Data to process: Begin

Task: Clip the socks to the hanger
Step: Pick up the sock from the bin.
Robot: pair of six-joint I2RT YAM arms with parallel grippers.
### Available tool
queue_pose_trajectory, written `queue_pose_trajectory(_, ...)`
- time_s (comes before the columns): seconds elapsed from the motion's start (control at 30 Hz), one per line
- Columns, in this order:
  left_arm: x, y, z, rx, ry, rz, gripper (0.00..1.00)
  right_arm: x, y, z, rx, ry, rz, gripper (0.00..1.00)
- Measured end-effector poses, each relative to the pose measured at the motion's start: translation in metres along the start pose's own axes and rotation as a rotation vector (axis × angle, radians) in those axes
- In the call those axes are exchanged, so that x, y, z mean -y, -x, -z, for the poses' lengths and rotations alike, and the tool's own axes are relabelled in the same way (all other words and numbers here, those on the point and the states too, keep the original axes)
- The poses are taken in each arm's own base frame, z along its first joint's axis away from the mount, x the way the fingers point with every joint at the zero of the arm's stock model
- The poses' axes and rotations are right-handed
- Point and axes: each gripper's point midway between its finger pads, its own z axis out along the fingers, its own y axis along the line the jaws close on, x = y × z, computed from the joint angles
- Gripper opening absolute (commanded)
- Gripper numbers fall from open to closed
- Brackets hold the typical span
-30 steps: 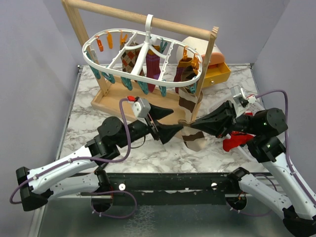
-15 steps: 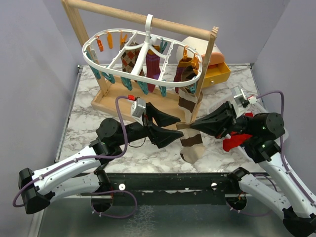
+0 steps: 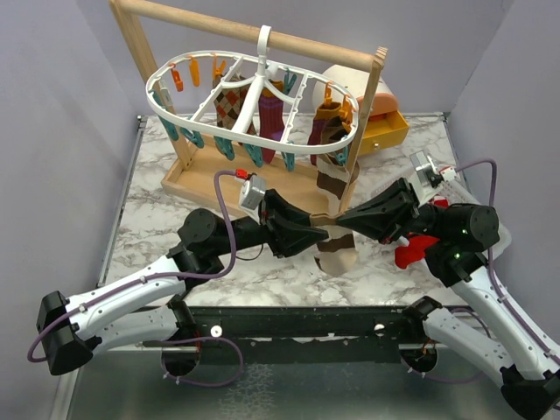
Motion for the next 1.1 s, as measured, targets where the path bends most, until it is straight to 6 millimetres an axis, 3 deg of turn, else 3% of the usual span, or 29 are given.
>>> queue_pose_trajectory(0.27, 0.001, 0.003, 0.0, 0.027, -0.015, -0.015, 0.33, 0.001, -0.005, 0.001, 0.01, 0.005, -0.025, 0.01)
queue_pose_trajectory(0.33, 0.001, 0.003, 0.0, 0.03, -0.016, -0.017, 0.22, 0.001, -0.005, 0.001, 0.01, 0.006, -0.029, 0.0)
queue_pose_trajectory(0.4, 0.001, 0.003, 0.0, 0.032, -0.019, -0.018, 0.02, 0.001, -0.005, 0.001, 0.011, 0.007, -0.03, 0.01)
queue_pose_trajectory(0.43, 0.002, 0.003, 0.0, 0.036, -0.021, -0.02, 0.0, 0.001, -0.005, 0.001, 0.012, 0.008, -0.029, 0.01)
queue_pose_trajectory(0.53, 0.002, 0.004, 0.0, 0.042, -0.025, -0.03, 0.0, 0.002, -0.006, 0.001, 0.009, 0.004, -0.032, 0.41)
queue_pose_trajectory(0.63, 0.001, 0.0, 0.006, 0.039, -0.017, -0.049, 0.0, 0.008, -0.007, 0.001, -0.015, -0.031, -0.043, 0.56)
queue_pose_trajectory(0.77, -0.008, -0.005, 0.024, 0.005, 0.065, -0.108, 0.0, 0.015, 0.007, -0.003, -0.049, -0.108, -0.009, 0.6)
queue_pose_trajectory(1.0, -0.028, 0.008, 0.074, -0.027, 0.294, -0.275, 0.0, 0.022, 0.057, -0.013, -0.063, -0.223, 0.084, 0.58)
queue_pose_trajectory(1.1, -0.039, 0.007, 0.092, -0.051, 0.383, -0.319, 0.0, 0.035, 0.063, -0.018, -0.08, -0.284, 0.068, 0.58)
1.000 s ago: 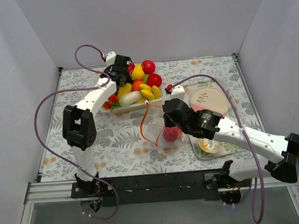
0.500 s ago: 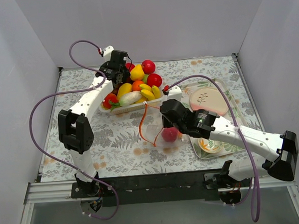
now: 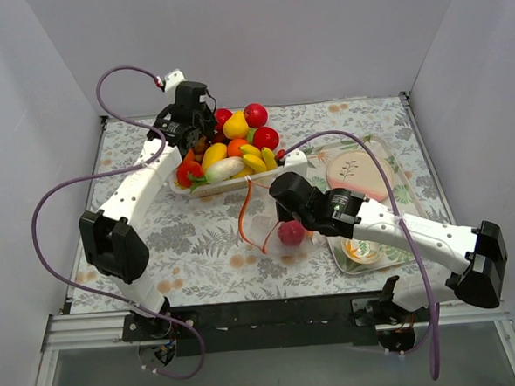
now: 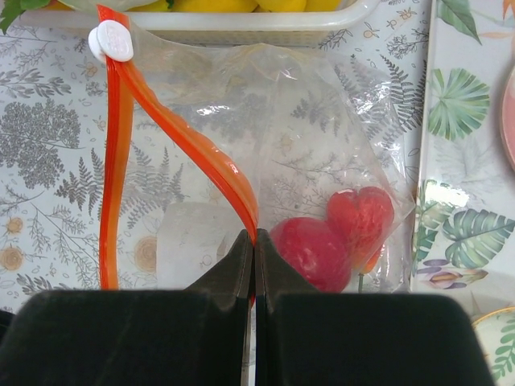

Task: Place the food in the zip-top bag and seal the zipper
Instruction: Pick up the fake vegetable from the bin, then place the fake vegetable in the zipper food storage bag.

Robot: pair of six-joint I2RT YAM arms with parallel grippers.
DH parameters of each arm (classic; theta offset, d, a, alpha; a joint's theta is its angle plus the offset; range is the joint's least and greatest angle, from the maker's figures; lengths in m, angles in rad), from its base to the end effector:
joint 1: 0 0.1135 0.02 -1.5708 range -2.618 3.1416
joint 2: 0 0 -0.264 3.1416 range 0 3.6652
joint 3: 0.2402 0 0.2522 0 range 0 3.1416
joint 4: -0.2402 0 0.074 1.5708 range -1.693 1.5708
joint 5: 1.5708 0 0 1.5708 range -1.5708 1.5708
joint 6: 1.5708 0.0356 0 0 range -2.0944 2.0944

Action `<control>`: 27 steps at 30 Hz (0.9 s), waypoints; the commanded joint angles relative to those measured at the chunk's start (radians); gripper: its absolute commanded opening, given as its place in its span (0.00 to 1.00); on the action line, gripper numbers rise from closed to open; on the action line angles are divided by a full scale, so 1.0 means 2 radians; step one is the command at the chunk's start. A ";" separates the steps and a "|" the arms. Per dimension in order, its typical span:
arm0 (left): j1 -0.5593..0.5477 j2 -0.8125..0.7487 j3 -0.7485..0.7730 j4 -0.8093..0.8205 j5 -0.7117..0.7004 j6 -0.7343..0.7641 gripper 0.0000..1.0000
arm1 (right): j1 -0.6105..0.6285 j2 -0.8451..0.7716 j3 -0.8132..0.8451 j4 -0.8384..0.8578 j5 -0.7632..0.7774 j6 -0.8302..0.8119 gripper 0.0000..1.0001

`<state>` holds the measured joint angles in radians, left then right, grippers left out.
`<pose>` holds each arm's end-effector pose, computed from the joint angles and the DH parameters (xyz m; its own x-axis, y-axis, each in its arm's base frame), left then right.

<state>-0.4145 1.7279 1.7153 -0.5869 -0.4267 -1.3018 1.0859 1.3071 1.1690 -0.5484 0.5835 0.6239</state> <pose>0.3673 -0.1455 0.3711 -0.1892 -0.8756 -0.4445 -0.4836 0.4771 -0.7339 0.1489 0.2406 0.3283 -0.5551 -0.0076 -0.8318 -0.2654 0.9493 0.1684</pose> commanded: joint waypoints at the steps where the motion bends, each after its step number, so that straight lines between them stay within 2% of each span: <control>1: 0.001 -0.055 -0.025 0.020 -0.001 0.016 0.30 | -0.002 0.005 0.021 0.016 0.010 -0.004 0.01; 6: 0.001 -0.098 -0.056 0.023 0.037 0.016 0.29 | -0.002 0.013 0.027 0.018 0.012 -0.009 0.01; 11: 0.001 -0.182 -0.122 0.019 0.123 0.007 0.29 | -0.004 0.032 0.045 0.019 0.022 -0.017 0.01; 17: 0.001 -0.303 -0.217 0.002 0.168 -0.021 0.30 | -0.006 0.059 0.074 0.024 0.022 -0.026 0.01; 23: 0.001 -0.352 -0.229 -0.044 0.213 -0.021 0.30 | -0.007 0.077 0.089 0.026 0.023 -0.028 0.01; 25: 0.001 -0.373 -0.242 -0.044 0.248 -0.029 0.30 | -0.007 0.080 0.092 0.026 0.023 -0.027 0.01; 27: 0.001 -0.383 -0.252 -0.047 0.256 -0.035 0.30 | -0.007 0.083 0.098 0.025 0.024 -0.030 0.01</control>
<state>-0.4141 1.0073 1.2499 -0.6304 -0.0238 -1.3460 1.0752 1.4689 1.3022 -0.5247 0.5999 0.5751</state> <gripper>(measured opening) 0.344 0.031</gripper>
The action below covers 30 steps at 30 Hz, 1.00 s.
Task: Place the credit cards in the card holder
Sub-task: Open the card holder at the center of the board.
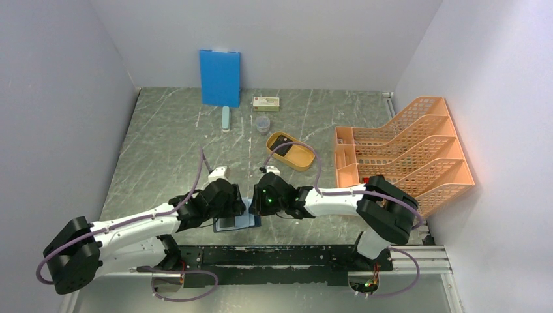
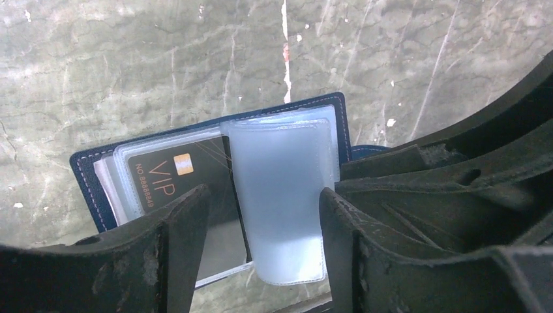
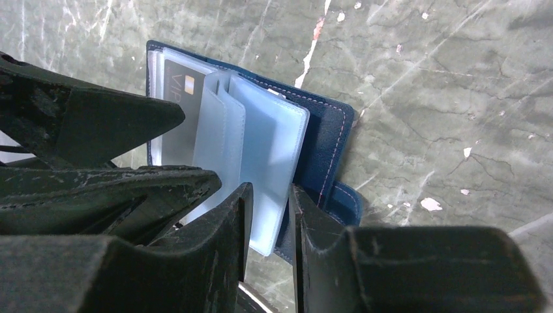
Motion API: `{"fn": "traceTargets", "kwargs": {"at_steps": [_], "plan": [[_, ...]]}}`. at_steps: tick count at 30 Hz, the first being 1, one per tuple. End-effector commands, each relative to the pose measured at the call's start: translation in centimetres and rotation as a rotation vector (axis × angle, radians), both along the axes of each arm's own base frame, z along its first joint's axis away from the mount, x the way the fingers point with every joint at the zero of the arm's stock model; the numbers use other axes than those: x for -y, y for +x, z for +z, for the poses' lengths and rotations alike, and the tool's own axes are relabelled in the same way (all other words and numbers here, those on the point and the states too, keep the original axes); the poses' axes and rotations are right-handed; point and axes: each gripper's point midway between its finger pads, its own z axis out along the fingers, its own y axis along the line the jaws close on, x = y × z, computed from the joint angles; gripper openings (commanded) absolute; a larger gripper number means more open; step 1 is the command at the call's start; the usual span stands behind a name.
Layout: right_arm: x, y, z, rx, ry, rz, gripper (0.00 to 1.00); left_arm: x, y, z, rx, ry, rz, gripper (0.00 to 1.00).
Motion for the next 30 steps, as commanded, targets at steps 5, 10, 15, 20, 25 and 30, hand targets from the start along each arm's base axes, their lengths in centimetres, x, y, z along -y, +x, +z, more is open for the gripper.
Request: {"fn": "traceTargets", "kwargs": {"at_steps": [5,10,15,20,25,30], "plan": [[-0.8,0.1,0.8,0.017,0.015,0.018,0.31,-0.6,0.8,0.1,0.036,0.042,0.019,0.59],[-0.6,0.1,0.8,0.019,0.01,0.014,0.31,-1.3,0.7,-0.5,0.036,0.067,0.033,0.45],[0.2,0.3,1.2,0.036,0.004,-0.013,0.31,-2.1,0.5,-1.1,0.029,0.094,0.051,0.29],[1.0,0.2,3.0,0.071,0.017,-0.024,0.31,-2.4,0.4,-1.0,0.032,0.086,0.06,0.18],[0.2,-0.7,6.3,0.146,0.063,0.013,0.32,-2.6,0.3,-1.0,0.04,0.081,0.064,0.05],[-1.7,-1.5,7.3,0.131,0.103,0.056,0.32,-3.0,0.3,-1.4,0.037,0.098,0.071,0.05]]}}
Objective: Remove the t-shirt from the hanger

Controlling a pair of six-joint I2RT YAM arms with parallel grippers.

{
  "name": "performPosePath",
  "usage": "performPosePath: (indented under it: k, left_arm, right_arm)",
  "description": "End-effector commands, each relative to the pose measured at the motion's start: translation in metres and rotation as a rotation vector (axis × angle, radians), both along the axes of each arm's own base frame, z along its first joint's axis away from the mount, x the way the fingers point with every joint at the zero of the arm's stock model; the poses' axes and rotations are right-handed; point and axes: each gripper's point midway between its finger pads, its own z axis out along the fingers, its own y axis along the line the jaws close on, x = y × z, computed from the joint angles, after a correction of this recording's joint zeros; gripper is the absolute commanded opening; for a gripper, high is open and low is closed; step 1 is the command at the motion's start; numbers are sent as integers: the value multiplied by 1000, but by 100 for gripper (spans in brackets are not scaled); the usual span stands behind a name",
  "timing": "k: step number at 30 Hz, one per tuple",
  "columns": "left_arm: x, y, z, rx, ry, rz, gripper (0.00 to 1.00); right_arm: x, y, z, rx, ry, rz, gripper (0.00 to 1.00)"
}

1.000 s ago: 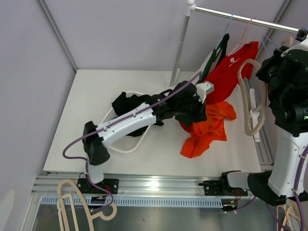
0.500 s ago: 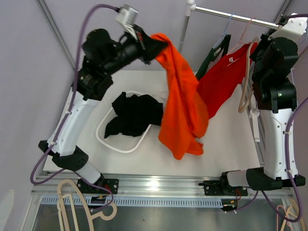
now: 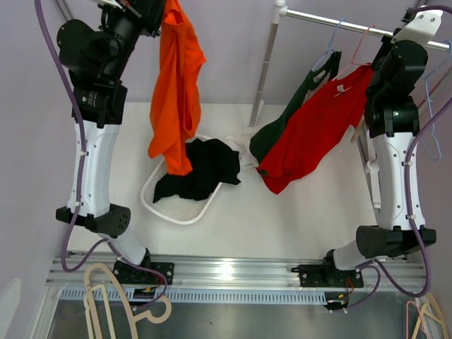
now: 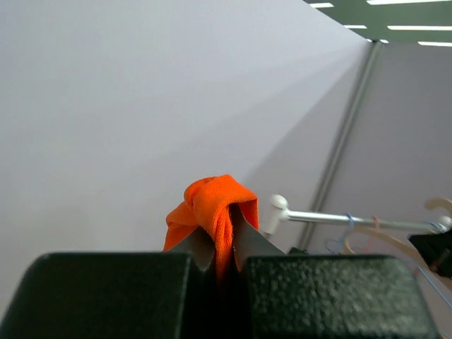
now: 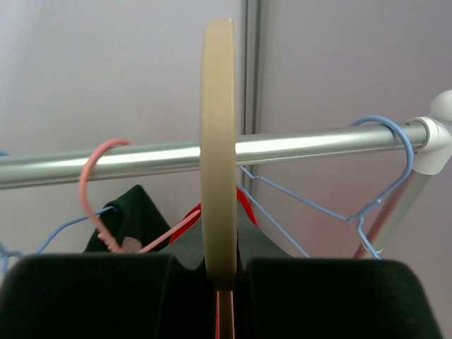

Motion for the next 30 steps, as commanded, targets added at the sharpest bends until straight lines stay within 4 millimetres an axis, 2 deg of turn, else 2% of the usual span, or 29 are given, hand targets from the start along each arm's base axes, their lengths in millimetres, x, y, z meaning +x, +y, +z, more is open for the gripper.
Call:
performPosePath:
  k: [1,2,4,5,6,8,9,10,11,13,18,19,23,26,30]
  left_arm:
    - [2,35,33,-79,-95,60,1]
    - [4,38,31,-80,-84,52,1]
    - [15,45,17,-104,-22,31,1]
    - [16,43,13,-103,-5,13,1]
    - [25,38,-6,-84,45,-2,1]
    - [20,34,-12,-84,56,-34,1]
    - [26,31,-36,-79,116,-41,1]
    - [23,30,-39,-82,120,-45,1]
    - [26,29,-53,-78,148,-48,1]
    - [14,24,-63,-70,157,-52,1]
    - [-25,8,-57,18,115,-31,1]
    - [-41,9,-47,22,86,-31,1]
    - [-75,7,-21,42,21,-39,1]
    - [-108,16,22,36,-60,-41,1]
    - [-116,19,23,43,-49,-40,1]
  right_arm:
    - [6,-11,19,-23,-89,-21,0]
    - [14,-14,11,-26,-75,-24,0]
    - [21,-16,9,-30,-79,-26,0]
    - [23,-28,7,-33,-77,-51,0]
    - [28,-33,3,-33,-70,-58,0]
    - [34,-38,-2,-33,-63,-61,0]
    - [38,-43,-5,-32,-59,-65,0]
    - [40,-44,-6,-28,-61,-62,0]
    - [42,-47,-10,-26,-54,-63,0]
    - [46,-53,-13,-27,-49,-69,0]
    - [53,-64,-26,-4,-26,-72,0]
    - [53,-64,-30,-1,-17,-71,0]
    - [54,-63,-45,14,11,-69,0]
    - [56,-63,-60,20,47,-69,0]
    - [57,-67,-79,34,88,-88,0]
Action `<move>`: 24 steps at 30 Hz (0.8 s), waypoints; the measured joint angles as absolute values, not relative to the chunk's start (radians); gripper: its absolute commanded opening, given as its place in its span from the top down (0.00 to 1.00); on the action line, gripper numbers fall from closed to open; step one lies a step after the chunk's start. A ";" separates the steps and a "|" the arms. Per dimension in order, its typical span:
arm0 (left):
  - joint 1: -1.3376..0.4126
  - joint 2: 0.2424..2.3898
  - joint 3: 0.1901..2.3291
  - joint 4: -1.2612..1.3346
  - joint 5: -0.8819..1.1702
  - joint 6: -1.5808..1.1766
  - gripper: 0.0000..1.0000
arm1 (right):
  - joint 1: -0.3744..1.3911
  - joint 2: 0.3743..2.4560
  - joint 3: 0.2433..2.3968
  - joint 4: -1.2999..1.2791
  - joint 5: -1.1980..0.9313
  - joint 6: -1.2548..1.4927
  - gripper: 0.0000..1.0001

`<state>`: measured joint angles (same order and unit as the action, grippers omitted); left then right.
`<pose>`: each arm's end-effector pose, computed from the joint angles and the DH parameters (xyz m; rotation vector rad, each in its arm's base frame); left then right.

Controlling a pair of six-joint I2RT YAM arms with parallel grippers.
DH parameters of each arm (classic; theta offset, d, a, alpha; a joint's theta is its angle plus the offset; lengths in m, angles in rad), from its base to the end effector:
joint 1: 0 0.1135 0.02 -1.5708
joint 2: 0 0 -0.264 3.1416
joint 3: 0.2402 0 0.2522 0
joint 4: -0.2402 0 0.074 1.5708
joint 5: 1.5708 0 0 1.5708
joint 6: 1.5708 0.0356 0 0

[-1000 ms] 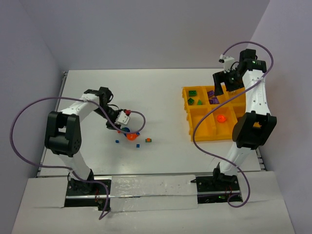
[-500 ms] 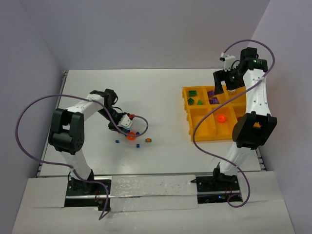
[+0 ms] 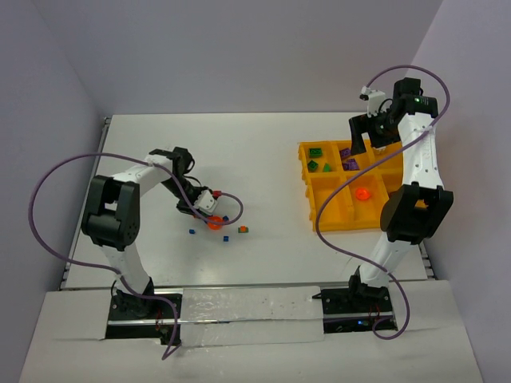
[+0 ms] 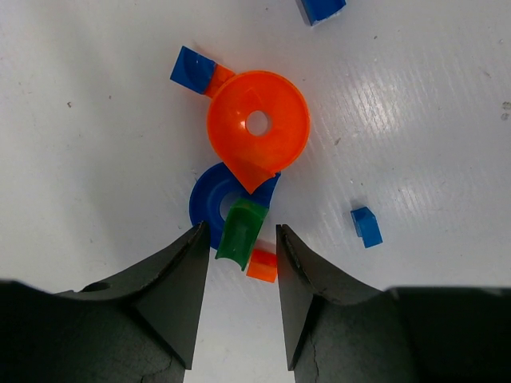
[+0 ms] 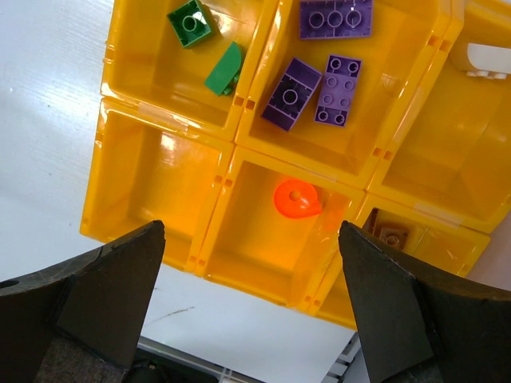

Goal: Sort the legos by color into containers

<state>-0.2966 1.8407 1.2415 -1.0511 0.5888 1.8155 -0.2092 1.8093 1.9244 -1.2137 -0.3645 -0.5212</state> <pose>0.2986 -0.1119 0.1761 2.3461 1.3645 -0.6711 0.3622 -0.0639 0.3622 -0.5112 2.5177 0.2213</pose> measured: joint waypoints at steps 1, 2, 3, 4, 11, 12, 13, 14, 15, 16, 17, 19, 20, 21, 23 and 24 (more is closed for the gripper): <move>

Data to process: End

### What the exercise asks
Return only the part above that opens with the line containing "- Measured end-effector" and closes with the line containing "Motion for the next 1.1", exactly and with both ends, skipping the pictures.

### Response below
- Measured end-effector poses, each relative to the pose measured at the motion's start: translation in metres along the start pose's own axes and rotation as a rotation vector (axis × angle, radians) in those axes
- In the call those axes are exchanged, so that x, y, z mean -y, -x, -z, for the poses' lengths and rotations alike, and the tool's own axes are relabelled in the same way (all other words and numbers here, those on the point and the states too, keep the original axes)
- The poses are taken in each arm's own base frame, z along its first joint's axis away from the mount, x the way the fingers point with every joint at the zero of the arm's stock model
- The poses' axes and rotations are right-handed
- Point and axes: each gripper's point midway between its finger pads, its own z axis out along the fingers, its own y axis along the line the jaws close on, x = y × z, computed from the joint angles
- Gripper opening absolute (commanded)
- Gripper numbers fall from open to closed
- Brackets hold the typical span
-30 steps: 
-15 steps: 
+0 steps: 
Motion for the next 1.1 s, as measured, targets where the path bends most, until it is straight to 6 millimetres an axis, 3 deg of turn, else 3% of the usual span, or 29 are given.

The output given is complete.